The current direct (Income Tax-act, 1961) and indirect tax regime (GST and VAT) are applicable to downstream operations. Please refer to 2.4 Income or Profits Tax Regime Applicable to Upstream Operations for further details on the applicability of direct and indirect taxes.
A national oil or gas company does not enjoy any special rights in the downstream sector. The PNGRB ensures fair trade and competition amongst the market players in the downstream sector.
Please refer to 2.6 Local Content Requirements Applicable to Upstream Operations for further details.
An entity having a licence/consents/authorisations granted under the PNRGB Act, the Petroleum Act and the corresponding rules and regulations framed thereunder is required to comply with the conditions and obligations under such pieces of legislation, which include technical standards, safety standards and code of conduct. The licences, authorisations and approvals are granted subject to the terms and conditions as provided under the respective licences, authorisations and approvals.
The eminent domain right rests solely with the state and the central government. It is governed by the Right to Fair Compensation and Transparency in Land Acquisition, Rehabilitation and Resettlement Act, 2013, which provides the procedure for land acquisition and compensation payable for the condemned land. The GoI can acquire land only for a public purpose. The GoI may acquire land for PPP projects, where the ownership of land continues to vest with the GoI and for private companies for a public purpose. Further, land can also be acquired through bilateral negotiations.

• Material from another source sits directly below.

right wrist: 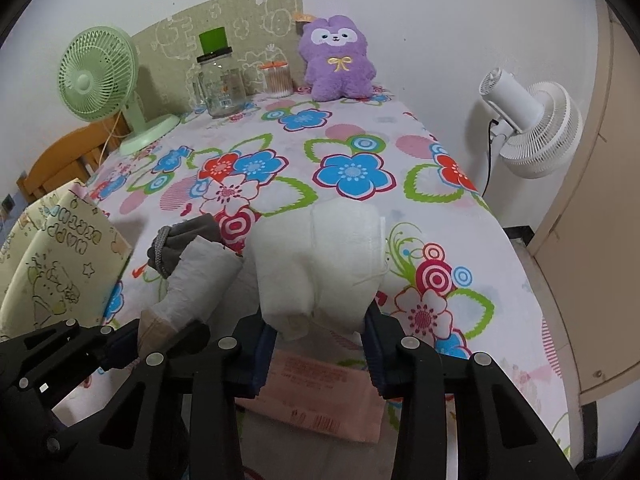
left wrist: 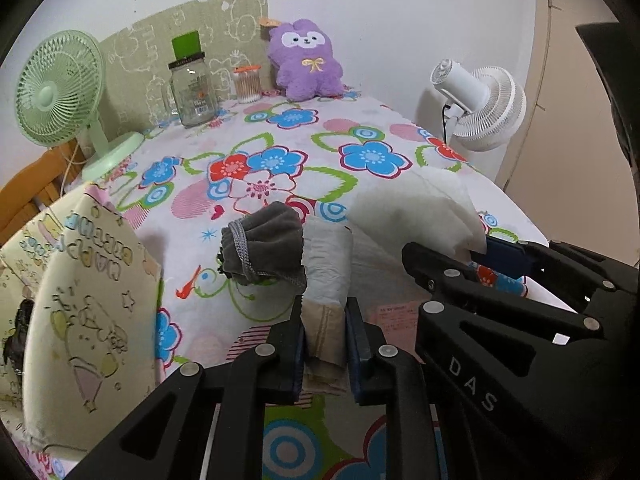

Besides the PNGRB Act, another piece of legislation that is relevant to natural gas pipeline development is the Petroleum and Minerals Pipelines (Acquisition of Right of User in Land) Act, 1962, which provides a framework governing the acquisition of right of user (RoU) of a land for laying pipelines for transportation. This piece of legislation is limited to acquisition procedure, restrictions on the use of land, and compensation payable to persons interested in land.
The PNGRB generally classifies pipelines as "common carrier" or "contract carrier". A contract carrier pipeline is one where pipeline capacity, over and above the transporter’s own requirement, is available to any other (midstream or downstream) entity who has entered into a contract for specified volumes for a minimum period of one year. A common carrier pipeline is one where the pipeline capacity, over and above the transporter’s own requirement and the capacity allocated under the contract carrier system, is available for booking by a third party for a period that is less than one year.
The contract carrier or common carrier capacity in respect of a pipeline is to be approved by the PNGRB, and may be subject to change by the PNGRB at any time on its own or on application by the entity if it considers that it is necessary or expedient to do so.
Available common carrier capacity is to be allocated on a non-discriminatory "first come, first served" basis. The customer seeking access to pipelines is required to enter into access-sharing agreements with the authorised entities. In the context of CGD networks, the PNGRB may grant exclusivity to an entity proposing to lay, build, operate or expand a CGD network from the purview of common carrier or contract carrier for a period of eight years from the date of grant of authorisation.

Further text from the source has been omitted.